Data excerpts
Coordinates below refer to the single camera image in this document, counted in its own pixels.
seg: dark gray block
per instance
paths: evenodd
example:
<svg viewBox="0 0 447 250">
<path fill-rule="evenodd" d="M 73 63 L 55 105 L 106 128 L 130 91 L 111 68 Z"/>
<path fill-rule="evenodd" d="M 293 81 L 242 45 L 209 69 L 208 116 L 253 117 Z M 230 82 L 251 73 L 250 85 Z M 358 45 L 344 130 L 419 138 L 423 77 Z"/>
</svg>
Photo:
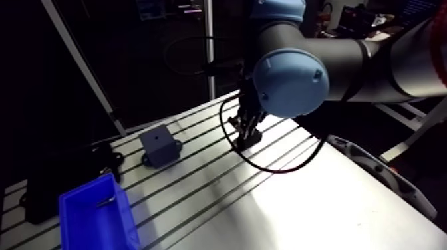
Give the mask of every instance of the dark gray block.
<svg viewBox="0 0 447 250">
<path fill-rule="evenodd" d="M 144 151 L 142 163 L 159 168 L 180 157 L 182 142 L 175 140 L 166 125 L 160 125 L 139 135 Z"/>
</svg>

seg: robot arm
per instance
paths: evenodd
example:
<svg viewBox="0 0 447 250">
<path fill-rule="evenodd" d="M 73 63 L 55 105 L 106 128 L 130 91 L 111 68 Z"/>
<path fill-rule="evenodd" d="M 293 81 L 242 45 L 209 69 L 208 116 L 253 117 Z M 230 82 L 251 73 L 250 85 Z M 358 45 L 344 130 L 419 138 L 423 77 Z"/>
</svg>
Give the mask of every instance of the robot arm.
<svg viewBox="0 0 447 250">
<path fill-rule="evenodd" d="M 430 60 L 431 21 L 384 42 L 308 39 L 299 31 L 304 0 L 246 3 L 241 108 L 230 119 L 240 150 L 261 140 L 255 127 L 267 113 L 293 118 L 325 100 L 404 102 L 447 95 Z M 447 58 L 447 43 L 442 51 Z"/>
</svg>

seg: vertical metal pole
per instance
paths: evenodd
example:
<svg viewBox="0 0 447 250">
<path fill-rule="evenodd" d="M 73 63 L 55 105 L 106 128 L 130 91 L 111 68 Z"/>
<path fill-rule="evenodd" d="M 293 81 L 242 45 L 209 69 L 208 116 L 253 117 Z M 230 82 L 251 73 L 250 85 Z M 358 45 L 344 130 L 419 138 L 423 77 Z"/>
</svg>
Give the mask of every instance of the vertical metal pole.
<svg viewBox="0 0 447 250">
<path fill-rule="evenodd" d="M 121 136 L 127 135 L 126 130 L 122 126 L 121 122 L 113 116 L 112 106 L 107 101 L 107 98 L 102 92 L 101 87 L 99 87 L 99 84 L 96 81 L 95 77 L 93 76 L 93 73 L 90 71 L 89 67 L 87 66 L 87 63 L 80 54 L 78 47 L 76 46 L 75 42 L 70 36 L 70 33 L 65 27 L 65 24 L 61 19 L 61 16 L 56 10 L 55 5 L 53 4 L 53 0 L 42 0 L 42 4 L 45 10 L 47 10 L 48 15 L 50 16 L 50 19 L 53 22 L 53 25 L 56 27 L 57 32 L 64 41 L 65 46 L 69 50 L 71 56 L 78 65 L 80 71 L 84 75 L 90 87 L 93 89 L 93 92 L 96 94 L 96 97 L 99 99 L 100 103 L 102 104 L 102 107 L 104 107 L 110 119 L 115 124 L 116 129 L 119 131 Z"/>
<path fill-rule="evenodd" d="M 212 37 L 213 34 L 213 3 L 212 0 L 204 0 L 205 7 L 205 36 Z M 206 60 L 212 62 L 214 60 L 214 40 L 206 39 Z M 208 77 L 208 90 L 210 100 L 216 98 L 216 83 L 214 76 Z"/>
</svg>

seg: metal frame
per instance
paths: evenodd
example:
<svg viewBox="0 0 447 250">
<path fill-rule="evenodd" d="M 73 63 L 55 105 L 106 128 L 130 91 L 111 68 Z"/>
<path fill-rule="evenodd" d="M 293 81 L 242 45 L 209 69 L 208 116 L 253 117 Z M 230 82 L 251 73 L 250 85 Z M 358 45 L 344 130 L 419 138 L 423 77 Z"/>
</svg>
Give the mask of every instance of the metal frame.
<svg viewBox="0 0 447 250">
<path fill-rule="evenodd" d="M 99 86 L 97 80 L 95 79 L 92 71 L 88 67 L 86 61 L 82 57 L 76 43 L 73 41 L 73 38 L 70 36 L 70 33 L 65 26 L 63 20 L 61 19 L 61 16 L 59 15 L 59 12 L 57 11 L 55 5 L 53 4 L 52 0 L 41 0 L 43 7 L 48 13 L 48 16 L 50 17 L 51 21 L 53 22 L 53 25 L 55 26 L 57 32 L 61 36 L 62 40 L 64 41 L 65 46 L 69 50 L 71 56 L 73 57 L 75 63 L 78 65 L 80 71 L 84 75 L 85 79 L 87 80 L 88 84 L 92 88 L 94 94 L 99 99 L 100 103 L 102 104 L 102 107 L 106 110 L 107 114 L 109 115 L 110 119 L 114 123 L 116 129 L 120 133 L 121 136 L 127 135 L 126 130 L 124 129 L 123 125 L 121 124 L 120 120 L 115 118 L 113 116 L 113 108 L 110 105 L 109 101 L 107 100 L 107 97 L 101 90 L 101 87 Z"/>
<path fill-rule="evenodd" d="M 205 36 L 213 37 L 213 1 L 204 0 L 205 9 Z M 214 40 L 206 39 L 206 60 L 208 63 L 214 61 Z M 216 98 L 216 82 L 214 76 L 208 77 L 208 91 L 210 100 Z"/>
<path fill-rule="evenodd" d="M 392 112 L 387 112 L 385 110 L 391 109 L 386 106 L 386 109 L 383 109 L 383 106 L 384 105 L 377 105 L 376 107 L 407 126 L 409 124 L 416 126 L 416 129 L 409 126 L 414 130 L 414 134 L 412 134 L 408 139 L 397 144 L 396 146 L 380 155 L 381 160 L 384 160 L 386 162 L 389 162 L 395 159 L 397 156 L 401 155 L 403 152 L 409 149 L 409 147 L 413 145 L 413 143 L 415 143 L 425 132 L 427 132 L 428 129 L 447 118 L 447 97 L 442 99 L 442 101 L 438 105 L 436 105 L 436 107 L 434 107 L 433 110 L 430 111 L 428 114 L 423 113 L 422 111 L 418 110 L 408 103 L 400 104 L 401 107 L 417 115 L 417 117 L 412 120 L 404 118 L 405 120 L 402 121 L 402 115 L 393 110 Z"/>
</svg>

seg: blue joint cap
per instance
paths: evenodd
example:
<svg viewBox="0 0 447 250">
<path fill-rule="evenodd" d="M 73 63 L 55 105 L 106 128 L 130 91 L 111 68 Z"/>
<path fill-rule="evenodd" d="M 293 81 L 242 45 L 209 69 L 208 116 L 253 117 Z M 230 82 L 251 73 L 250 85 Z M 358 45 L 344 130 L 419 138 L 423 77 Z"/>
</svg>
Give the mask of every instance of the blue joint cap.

§ **Problem to work on**: Each record is to be copied word for word, with no images carried over.

§ **Written response**:
Coordinates below refer to the single camera image in this document, counted in its own pixels.
seg: dark gray block
per instance
paths: evenodd
example:
<svg viewBox="0 0 447 250">
<path fill-rule="evenodd" d="M 73 63 L 55 105 L 106 128 L 130 91 L 111 68 Z"/>
<path fill-rule="evenodd" d="M 293 81 L 242 45 L 209 69 L 208 116 L 253 117 Z M 230 82 L 251 73 L 250 85 Z M 358 45 L 344 130 L 419 138 L 423 77 Z"/>
</svg>
Photo:
Give the mask of every instance of the dark gray block.
<svg viewBox="0 0 447 250">
<path fill-rule="evenodd" d="M 144 151 L 142 163 L 159 168 L 180 157 L 182 142 L 175 140 L 166 125 L 160 125 L 139 135 Z"/>
</svg>

seg: robot arm
per instance
paths: evenodd
example:
<svg viewBox="0 0 447 250">
<path fill-rule="evenodd" d="M 73 63 L 55 105 L 106 128 L 130 91 L 111 68 Z"/>
<path fill-rule="evenodd" d="M 293 81 L 242 45 L 209 69 L 208 116 L 253 117 Z M 230 82 L 251 73 L 250 85 Z M 358 45 L 344 130 L 419 138 L 423 77 Z"/>
</svg>
Give the mask of every instance of the robot arm.
<svg viewBox="0 0 447 250">
<path fill-rule="evenodd" d="M 430 60 L 431 21 L 384 42 L 308 39 L 299 31 L 304 0 L 246 3 L 241 108 L 230 119 L 240 150 L 261 140 L 255 127 L 267 113 L 293 118 L 325 100 L 404 102 L 447 95 Z M 447 58 L 447 43 L 442 51 Z"/>
</svg>

seg: vertical metal pole
per instance
paths: evenodd
example:
<svg viewBox="0 0 447 250">
<path fill-rule="evenodd" d="M 73 63 L 55 105 L 106 128 L 130 91 L 111 68 Z"/>
<path fill-rule="evenodd" d="M 293 81 L 242 45 L 209 69 L 208 116 L 253 117 Z M 230 82 L 251 73 L 250 85 Z M 358 45 L 344 130 L 419 138 L 423 77 Z"/>
</svg>
Give the mask of every instance of the vertical metal pole.
<svg viewBox="0 0 447 250">
<path fill-rule="evenodd" d="M 121 136 L 127 135 L 126 130 L 122 126 L 121 122 L 113 116 L 112 106 L 107 101 L 107 98 L 102 92 L 101 87 L 99 87 L 99 84 L 96 81 L 95 77 L 93 76 L 93 73 L 90 71 L 89 67 L 87 66 L 87 63 L 80 54 L 78 47 L 76 46 L 75 42 L 70 36 L 70 33 L 65 27 L 65 24 L 61 19 L 61 16 L 56 10 L 55 5 L 53 4 L 53 0 L 42 0 L 42 4 L 45 10 L 47 10 L 48 15 L 50 16 L 50 19 L 53 22 L 53 25 L 56 27 L 57 32 L 64 41 L 65 46 L 69 50 L 71 56 L 78 65 L 80 71 L 84 75 L 90 87 L 93 89 L 93 92 L 96 94 L 96 97 L 99 99 L 100 103 L 102 104 L 102 107 L 104 107 L 110 119 L 115 124 L 116 129 L 119 131 Z"/>
<path fill-rule="evenodd" d="M 212 37 L 213 34 L 213 3 L 212 0 L 204 0 L 205 7 L 205 36 Z M 206 60 L 212 62 L 214 60 L 214 40 L 206 39 Z M 208 77 L 208 90 L 210 100 L 216 98 L 216 83 L 214 76 Z"/>
</svg>

seg: metal frame
per instance
paths: evenodd
example:
<svg viewBox="0 0 447 250">
<path fill-rule="evenodd" d="M 73 63 L 55 105 L 106 128 L 130 91 L 111 68 Z"/>
<path fill-rule="evenodd" d="M 293 81 L 242 45 L 209 69 L 208 116 L 253 117 Z M 230 82 L 251 73 L 250 85 Z M 358 45 L 344 130 L 419 138 L 423 77 Z"/>
</svg>
Give the mask of every instance of the metal frame.
<svg viewBox="0 0 447 250">
<path fill-rule="evenodd" d="M 99 86 L 97 80 L 95 79 L 92 71 L 88 67 L 86 61 L 82 57 L 76 43 L 73 41 L 73 38 L 70 36 L 70 33 L 65 26 L 63 20 L 61 19 L 61 16 L 59 15 L 59 12 L 57 11 L 55 5 L 53 4 L 52 0 L 41 0 L 43 7 L 48 13 L 48 16 L 50 17 L 51 21 L 53 22 L 53 25 L 55 26 L 57 32 L 61 36 L 62 40 L 64 41 L 65 46 L 69 50 L 71 56 L 73 57 L 75 63 L 78 65 L 80 71 L 84 75 L 85 79 L 87 80 L 88 84 L 92 88 L 94 94 L 99 99 L 100 103 L 102 104 L 102 107 L 106 110 L 107 114 L 109 115 L 110 119 L 114 123 L 116 129 L 120 133 L 121 136 L 127 135 L 126 130 L 124 129 L 123 125 L 121 124 L 120 120 L 115 118 L 113 116 L 113 108 L 110 105 L 109 101 L 107 100 L 107 97 L 101 90 L 101 87 Z"/>
<path fill-rule="evenodd" d="M 205 36 L 213 37 L 213 1 L 204 0 L 205 9 Z M 214 40 L 206 39 L 206 60 L 208 63 L 214 61 Z M 216 98 L 216 82 L 214 76 L 208 77 L 208 91 L 210 100 Z"/>
<path fill-rule="evenodd" d="M 392 112 L 387 112 L 385 110 L 391 109 L 386 106 L 386 109 L 383 109 L 383 106 L 384 105 L 377 105 L 376 107 L 407 126 L 409 124 L 416 126 L 416 129 L 409 126 L 414 130 L 414 134 L 412 134 L 408 139 L 397 144 L 396 146 L 380 155 L 381 160 L 384 160 L 386 162 L 389 162 L 395 159 L 397 156 L 401 155 L 403 152 L 409 149 L 409 147 L 413 145 L 413 143 L 415 143 L 425 132 L 427 132 L 428 129 L 447 118 L 447 97 L 442 99 L 442 101 L 438 105 L 436 105 L 436 107 L 434 107 L 433 110 L 430 111 L 428 114 L 423 113 L 422 111 L 418 110 L 408 103 L 400 104 L 401 107 L 417 115 L 417 117 L 412 120 L 404 118 L 405 120 L 402 121 L 402 115 L 393 110 Z"/>
</svg>

seg: blue joint cap
per instance
paths: evenodd
example:
<svg viewBox="0 0 447 250">
<path fill-rule="evenodd" d="M 73 63 L 55 105 L 106 128 L 130 91 L 111 68 Z"/>
<path fill-rule="evenodd" d="M 293 81 L 242 45 L 209 69 L 208 116 L 253 117 Z M 230 82 L 251 73 L 250 85 Z M 358 45 L 344 130 L 419 138 L 423 77 Z"/>
</svg>
Give the mask of every instance of the blue joint cap.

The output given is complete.